Alba

Luces en el cine ecuatoriano

Jue, 04/01/2021

Desde que El tesoro de Atahualpa (1924) dejara inaugurado el cine de ficción en Ecuador no solo ha llovido bastante, sino que las corrientes de aire han sido veleidosas y fluctuantes en la cinematografía del cálido país, con hitos sobresalientes como cierto boom en los años noventa —con la mayor parte de sus nombres egresados de la EICTV de San Antonio de los Baños— o la creación de la ley de cine y el Consejo Nacional de Cinematografía, que han permitido indudable visibilidad al audiovisual local.

Sobre todo a fines del siglo anterior y durante las primeras décadas de este, el cine ecuatoriano ha brillado en festivales y lugares donde ha llegado, comenzando por sus propias taquillas, mediante títulos como Ratas, ratones, rateros (1999), Crónicas (2004) y Rabia (2009), de Sebastián Cordero; Qué tan lejos (2006) y En nombre de la hija (2011), de Tania Hermida; o Prometeo deportado (2010), de Fernando Mieles.

A ese grupo habría que sumar Alba (2016), ópera prima de Ana Cristina Barragán, que este miércoles exhibió De nuestra América y que ha obtenido reconocimientos en Róterdam, San Sebastián, Lima y nominaciones a los premios Latino del cine iberoamericano. En este peculiar bildungsroman (texto de aprendizaje), la protagonista que da nombre al filme habita un mundo cerrado pero rico, que se hermetiza más cuando pasa temporalmente del cuidado de su madre gravemente enferma al del padre, un hombre cariñoso, pero que no logra, a pesar de que lo intenta, cruzar los puentes de comunicación entre ellos. Amante de los animales, callada, introvertida, Alba no logra integrarse a las pláticas y escarceos sobre curiosidades eróticas de sus compañeros de aula ni a sus actividades grupales, siente el peso de los abismos sociales al punto de intentar borrarlos y ve que el cisma generacional con los adultos tampoco se estrecha.

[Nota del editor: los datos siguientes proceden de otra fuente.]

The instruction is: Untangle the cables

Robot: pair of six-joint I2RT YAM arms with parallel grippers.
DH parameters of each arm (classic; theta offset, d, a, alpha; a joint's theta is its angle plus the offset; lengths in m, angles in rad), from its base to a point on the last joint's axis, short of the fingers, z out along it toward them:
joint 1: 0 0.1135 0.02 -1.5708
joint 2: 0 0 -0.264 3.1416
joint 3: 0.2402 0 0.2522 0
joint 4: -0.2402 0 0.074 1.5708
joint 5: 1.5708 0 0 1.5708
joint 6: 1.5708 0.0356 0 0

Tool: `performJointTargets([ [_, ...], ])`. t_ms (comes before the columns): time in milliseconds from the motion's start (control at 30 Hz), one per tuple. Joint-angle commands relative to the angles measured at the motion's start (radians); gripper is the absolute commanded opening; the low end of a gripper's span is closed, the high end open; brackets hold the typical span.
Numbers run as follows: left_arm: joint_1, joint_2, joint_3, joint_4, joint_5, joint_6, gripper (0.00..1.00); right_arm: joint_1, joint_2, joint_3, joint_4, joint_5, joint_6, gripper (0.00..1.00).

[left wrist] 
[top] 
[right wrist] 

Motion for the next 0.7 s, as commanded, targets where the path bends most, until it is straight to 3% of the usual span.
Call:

Para acercarse a este intenso y peculiar mundo de la preadolescencia femenina, mediante un ejemplar doblemente complejo, la directora se apoya en un guion —también de su autoría— que privilegia el silencio y las miradas. Pocas palabras hay en su relato, y las menos brotan precisamente de su pequeño personaje aunque sí hay mucha subjetiva desde o hacia este. Barragán había declarado a raíz del estreno su búsqueda de “una narrativa que cuente poco, pero que haga sentir mucho”, y en efecto, no hay casi hechos, al menos desde un sentido aristotélico, en una obra que, mediante una cámara al hombro, incisiva y casi omnipresente en cuanto al seguimiento de la niña, intenta penetrar en ese peculiar, misterioso y frágil universo mientras se ensancha, aprende y crece. La realizadora hereda de ilustres antecedentes, como aquel Cría cuervos (Saura), donde Ana Torrent era una niña semejante a Alba o —específicamente en la morfología, la recreación intimista o la sutil pero ostensible visión analítica— de John Casavettes, los hermanos Dardenne y hasta el desicaniano Ladrones de bicicleta.

La subjetividad diegética, que enriquecen tanto los planos detalle como las panorámicas, la casi imperceptible imbricación de la persona en su contexto o de los ámbitos infantil-adulto, fantasía-realidad, inocencia-crueldad, explorando esas decisivas paridades, se complementan con un sólido desempeño histriónico, que encuentra, sobre todo en la niña Macarena Arias, un trabajo que es sinónimo de concentración, sensibilidad y autenticidad.

Filme de sutilezas, elegancia y poder de sugestión, debe seguirse con atención de principio a fin, así como la promisoria carrera de Ana Cristina Barragán, dentro de los cauces sólidos, aunque intermitentes, del cine ecuatoriano.